About 90 of the collection’s 300 works are on view at any time and will rotate periodically, Wiggins said. They’re organized by theme, as they were in the traveling exhibition and catalog: “Farms and Barns,” “Country Fairs,” “Churches,” “Auctions,” “Village Life.”

There’s no disputing these are accomplished paintings, some by artists who worked in the area or were founding members of the art center. Rockwell Kent’s almost fantastical views of Mount Equinox in summer and winter seem right at home here, as does Paul Sample’s more modest but quietly beautiful “Vermont Schoolhouse,” in which a viewer can practically feel the stick-season air. Cecil Crosley Bell presents crowds of people — in the park, at the fair — verging on cartoons, as does Kyra Markham with “Family Restaurant,” which gets weirder the more you look at it.
The artistic merits of each work, however, can get lost when one considers them collectively. The overall message is nostalgia for a specific, perhaps even simplistic, version of Vermont based in farming, religion and frequenting the general store.
It’s a different story in the new Van Degna Gallery on the building’s lower level. The expansive space will replace the 26-year-old Elizabeth de C. Wilson Museum, which has developed leaks and other problems, in hosting temporary exhibitions and contemporary art at Southern Vermont Arts Center.
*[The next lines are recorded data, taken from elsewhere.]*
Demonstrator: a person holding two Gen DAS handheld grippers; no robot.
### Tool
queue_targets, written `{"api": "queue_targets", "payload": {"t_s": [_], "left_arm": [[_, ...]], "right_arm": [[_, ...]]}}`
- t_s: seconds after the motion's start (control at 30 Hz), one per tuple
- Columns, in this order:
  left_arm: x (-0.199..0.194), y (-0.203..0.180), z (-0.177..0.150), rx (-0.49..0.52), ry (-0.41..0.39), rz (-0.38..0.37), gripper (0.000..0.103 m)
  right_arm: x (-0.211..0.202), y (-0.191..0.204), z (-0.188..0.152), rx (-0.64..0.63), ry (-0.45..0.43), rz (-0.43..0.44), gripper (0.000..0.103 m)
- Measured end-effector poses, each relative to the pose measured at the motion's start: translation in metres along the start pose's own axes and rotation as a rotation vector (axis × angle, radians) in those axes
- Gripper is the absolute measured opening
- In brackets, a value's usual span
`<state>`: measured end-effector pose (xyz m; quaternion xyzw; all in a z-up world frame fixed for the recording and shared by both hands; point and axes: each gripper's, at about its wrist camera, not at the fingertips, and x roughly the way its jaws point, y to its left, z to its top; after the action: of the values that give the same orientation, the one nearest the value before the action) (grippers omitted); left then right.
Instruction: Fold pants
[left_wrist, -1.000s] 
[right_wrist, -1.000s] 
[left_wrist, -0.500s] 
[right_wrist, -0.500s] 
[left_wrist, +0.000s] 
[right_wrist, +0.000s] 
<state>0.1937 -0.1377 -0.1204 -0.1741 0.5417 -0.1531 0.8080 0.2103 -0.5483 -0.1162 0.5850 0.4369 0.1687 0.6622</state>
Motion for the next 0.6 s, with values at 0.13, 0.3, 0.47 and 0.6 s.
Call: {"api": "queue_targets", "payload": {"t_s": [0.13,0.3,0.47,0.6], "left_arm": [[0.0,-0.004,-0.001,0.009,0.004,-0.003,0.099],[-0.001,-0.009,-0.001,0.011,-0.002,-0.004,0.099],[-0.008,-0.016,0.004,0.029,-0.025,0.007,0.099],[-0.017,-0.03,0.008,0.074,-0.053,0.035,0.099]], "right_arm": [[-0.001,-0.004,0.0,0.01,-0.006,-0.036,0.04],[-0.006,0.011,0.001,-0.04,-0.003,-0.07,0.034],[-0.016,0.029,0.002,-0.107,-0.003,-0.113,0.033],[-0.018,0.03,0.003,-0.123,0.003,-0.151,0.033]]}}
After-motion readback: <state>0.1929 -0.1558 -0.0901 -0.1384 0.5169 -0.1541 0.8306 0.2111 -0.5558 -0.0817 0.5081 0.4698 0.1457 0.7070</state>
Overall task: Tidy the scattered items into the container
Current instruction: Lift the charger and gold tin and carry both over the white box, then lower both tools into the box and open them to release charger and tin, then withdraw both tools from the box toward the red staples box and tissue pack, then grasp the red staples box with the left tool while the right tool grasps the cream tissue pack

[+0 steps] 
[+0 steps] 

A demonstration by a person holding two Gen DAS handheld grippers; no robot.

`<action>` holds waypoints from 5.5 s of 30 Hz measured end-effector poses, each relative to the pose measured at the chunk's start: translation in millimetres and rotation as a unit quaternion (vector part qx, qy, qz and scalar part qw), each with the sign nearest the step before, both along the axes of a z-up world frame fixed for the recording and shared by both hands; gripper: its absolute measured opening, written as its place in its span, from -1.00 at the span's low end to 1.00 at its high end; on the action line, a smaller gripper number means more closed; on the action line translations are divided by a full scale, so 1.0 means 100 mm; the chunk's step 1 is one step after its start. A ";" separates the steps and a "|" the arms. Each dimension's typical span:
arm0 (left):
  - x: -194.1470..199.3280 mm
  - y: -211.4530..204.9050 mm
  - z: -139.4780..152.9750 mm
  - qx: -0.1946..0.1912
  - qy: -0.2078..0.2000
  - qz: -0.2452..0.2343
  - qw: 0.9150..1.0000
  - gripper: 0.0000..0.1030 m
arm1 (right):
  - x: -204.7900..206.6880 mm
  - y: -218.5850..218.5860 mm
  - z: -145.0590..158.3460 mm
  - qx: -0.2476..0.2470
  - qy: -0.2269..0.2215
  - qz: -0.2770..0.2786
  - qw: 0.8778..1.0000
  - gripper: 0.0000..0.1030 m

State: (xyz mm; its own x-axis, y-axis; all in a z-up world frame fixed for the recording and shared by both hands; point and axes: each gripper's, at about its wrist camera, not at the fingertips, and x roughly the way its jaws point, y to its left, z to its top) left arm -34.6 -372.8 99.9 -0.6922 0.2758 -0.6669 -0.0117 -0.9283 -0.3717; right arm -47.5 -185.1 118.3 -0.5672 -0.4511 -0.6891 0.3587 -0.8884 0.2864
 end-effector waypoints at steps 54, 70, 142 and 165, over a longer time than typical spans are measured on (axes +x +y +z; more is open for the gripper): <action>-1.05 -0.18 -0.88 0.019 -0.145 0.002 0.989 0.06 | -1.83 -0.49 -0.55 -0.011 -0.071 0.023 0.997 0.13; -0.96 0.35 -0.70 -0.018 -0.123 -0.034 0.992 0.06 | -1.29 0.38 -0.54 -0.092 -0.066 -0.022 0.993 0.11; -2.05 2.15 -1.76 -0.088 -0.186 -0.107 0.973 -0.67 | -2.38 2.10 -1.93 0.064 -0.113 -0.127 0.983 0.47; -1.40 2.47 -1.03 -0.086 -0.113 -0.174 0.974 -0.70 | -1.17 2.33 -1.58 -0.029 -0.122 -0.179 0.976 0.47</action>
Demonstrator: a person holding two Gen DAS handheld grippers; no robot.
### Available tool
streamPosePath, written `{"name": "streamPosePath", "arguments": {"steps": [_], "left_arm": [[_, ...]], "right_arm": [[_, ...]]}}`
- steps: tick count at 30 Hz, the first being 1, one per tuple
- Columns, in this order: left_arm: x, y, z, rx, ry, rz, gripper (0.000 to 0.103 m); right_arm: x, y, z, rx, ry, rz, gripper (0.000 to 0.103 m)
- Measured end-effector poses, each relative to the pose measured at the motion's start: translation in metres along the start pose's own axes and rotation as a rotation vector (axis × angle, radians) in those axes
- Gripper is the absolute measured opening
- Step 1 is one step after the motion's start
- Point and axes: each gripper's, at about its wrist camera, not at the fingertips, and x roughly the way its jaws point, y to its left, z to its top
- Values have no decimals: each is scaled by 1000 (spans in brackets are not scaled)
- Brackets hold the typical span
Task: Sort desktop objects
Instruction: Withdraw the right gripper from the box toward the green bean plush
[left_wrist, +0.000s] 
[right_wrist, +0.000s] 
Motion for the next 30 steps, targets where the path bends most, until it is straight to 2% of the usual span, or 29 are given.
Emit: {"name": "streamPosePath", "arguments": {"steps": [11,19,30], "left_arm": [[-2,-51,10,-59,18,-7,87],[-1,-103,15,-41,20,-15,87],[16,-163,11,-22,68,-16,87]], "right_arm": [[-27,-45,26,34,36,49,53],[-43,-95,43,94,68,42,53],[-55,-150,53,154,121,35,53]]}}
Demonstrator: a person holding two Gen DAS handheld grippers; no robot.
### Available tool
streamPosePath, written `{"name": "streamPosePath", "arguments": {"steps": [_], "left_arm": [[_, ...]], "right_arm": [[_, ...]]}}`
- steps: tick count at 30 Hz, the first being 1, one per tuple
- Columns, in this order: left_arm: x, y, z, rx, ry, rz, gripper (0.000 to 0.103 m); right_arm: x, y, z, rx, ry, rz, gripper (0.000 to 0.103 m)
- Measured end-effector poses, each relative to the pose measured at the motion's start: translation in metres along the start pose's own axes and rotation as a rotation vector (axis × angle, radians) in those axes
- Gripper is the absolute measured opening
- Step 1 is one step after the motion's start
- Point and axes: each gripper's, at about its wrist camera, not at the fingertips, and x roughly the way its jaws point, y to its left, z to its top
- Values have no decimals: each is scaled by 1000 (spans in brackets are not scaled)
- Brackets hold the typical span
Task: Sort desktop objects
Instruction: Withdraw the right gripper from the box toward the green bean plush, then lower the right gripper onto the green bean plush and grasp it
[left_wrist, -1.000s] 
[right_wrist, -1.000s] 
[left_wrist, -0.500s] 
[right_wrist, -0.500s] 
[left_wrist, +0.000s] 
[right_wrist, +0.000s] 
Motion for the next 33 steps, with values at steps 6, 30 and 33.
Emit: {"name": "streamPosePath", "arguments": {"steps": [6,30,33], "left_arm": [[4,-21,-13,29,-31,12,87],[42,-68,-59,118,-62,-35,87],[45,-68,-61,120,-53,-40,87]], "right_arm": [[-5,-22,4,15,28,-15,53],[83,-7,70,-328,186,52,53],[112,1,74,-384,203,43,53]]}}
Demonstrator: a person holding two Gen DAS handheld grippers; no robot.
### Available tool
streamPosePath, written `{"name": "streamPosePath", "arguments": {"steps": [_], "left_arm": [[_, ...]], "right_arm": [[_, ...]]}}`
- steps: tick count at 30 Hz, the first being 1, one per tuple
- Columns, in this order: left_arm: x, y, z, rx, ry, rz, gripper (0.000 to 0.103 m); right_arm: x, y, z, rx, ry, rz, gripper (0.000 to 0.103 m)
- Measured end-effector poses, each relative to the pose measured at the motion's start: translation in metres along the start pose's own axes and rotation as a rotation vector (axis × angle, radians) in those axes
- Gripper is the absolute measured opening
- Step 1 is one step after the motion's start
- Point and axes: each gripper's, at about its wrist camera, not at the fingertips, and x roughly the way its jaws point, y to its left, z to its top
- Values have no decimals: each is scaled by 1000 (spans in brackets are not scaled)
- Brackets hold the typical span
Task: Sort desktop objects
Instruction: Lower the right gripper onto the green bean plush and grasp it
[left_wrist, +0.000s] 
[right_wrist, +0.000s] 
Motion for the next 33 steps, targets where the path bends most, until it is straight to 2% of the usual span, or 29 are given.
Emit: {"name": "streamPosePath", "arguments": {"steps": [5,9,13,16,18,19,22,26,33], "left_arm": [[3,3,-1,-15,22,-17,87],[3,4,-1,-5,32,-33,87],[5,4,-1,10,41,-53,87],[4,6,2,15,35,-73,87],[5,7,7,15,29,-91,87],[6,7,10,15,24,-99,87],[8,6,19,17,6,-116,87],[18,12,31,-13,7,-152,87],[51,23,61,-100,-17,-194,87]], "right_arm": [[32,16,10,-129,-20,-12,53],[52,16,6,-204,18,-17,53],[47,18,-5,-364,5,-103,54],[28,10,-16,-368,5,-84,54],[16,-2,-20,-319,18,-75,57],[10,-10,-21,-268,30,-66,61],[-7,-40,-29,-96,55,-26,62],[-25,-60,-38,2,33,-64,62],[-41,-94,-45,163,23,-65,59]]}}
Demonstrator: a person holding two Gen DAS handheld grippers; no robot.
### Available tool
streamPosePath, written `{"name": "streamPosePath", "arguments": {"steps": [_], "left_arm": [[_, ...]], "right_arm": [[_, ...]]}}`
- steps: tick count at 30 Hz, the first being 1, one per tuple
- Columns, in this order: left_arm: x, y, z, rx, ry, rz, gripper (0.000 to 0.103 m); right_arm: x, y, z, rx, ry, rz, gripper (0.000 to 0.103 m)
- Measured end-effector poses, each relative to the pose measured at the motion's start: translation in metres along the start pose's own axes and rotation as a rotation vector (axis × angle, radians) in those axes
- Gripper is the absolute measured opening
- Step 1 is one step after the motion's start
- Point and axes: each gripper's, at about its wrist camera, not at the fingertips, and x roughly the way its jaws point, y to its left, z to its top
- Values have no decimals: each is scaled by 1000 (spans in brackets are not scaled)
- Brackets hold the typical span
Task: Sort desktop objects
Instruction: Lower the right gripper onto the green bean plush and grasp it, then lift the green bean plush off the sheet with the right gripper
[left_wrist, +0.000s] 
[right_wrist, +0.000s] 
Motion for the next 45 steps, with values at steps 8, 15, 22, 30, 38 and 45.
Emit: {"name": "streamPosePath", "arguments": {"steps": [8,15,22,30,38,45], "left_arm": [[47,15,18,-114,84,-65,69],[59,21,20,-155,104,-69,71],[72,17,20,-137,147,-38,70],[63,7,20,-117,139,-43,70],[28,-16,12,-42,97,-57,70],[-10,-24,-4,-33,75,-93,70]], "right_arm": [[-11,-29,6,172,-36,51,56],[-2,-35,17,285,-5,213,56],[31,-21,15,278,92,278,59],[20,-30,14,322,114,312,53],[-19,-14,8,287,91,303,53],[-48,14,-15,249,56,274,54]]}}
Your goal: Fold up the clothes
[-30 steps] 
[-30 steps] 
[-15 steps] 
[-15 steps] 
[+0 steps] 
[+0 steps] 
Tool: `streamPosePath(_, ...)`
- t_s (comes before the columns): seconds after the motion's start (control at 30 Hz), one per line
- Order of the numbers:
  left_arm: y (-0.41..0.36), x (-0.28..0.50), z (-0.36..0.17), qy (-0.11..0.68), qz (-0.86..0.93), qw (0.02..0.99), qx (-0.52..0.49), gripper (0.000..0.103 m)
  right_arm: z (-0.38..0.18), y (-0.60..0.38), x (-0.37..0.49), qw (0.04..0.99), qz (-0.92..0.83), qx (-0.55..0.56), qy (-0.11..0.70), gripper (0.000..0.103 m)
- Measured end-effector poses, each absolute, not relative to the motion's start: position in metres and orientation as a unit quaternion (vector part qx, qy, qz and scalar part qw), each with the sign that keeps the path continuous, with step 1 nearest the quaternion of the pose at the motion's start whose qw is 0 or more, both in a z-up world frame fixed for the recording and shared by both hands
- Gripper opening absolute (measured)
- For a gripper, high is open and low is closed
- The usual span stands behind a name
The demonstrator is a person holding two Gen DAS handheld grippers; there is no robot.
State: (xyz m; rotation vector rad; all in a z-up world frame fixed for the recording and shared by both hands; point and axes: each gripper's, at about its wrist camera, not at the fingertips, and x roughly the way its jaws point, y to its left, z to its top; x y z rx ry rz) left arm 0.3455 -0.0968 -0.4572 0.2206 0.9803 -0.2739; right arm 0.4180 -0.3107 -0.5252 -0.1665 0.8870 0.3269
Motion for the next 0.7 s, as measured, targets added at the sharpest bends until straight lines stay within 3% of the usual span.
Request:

Its inaugural show, curated by Danny Volk, is “Troubleshooting: Making Photographs With Dona Ann McAdams.”
The Sandgate photographer, who won the Governor’s Award for Excellence in the Arts last year, presents prints from several bodies of work, spanning decades. There are images of AIDS protesters and “Nuclear Survival Kits,” photos of queer activists and homeless shelters. There are works made in collaboration with mental health patients and with performance artists.
Though many of McAdams’ earlier images were shot in New York City, newer ones offer a participatory, inclusive and complicated look at Vermont. She pictures Somali Vermonters in Burlington as well as Sandgate dairy farmers. Her portraits of Norman Rockwell’s models, who gathered for a reunion in Arlington in 2016, show the realities of aging and life in contrast to the original illustrations. Yet Rockwell and McAdams also both capture essential pieces of each person’s character, decades apart.

Shots of racehorses taken at the Saratoga Race Course in New York offer intimate views of how people care for the animals. “Suzy’s Barn” is the only barn pictured, and it’s on fire — a comment on the community-mindedness of firefighters more than on the quaint character of the landscape.
Somehow, the folks at Southern Vermont Arts Center have accomplished several seemingly impossible tasks in one neat, steel-clad package. They’ve pulled off a major museum expansion in only 18 months, without exceeding a $13.5 million construction budget raised entirely from private donations — no mean feat. They’re facilitating public access to an important historical collection and gaining space to accommodate contemporary exhibitions. Finally, they’ve embraced two different visions of how art can define a place or challenge that definition, without contradiction. They might just make everyone happy. ➆
Updated June 18, 2026: An earlier version of this story incorrectly described Brian Mac’s current employment.
The original print version of this article was headlined “Pride of Place | A new wing at Southern Vermont Arts Center houses two different visions of Vermont”
This article appears in June 17 • 2026.